Reading this gives me tinglies in my tummy.
I have no idea about the level of importance of this decision, how many different appeals could wreck it, or even if it is very relevant to begin with – but my god is this an absolutely amazing read that echoes everything I and many, many other people have been saying about software patents for so many years now.
Software need not have more protection than copyright on the written code itself. Anything beyond that is destructive.
About time too. At last, someone in the legal department that has some sense. Lets just hope it stands!
A Federal Circuit Judge with 30 years on the bench (and who was formerly a pro-patent chief justice in the 90s during the rise of software patents) finally comes out and embraces the argument most software developers have been making all along.
Edited 2016-10-08 03:06 UTC
This was a concurring opinion, not a majority opinion. From Wikipedia:
In short it won’t all by itself set a legally binding precedent. But it is incredibly important as it might persuade other judges to look at the issue in a different light.
Yeah, I wish them good luck.
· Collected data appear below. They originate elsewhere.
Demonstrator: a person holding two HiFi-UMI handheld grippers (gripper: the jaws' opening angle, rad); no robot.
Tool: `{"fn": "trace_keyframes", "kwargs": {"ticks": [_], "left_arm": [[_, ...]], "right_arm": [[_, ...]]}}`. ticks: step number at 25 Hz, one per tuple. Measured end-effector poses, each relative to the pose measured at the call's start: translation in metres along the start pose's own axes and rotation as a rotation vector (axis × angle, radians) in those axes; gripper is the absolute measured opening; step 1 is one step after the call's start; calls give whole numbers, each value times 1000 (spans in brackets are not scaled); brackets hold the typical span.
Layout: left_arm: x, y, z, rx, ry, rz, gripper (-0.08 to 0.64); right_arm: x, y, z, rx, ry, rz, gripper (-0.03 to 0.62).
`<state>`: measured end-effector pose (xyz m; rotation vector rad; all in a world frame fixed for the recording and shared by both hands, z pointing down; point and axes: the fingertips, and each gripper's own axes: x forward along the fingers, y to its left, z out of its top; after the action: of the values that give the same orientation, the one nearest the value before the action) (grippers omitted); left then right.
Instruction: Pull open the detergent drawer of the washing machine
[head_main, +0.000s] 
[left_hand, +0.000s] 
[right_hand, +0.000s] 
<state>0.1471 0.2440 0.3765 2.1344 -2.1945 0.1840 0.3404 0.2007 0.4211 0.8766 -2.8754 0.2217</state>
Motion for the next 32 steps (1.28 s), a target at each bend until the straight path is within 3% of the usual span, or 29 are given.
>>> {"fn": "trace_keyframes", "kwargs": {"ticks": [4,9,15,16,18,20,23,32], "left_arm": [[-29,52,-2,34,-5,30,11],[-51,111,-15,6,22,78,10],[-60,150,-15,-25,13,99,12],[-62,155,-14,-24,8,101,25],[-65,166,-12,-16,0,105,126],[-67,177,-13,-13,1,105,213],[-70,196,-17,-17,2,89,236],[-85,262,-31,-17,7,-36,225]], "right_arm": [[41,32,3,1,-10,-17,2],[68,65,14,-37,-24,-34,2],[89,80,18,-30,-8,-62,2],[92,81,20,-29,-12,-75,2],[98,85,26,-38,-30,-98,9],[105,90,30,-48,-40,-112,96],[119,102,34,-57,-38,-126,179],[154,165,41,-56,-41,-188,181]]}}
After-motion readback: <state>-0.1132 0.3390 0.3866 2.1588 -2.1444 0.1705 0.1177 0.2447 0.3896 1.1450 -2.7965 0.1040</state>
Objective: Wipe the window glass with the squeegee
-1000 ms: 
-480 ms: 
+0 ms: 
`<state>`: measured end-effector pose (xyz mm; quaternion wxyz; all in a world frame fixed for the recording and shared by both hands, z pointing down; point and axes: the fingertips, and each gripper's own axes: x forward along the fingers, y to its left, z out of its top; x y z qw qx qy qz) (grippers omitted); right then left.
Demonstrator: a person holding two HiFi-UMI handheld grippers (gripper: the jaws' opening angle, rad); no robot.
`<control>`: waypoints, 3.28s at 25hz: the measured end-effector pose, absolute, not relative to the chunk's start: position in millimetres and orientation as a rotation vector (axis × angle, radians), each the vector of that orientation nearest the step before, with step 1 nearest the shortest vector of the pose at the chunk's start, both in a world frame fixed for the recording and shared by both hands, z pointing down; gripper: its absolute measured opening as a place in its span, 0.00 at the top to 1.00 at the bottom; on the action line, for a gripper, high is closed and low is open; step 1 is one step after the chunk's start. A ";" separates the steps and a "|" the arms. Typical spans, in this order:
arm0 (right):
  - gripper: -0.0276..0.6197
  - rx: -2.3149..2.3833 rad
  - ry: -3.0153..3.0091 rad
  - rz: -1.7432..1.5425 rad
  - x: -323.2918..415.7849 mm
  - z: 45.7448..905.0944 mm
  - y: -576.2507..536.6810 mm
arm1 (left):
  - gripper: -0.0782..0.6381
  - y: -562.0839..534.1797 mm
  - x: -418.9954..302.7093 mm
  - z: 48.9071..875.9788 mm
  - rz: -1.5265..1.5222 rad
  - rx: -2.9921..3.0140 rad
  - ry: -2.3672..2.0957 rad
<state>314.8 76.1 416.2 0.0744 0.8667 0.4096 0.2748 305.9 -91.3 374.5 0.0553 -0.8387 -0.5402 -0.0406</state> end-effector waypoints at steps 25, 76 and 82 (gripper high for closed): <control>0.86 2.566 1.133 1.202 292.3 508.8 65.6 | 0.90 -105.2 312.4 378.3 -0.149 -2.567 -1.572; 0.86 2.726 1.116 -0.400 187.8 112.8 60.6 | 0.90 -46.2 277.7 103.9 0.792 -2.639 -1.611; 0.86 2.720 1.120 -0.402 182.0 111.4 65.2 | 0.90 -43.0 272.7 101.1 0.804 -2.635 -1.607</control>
But too bad it ain’t gonna happen.
An industry has been created around software parents, with NPEs buying software patents and then trying to convince venture capitalists that their newly acquired software parents will totally be able to milk 300 millions from Apple/Google/whatever in court or from settlements and those VCs should invest now or miss the train. Those NPEs employ lawyers who are experts in choosing software parents not for their merit but how well they can stand in court.
Anyone going against software parents is going against some of the most powerful interests in the US, lawyers and VCs.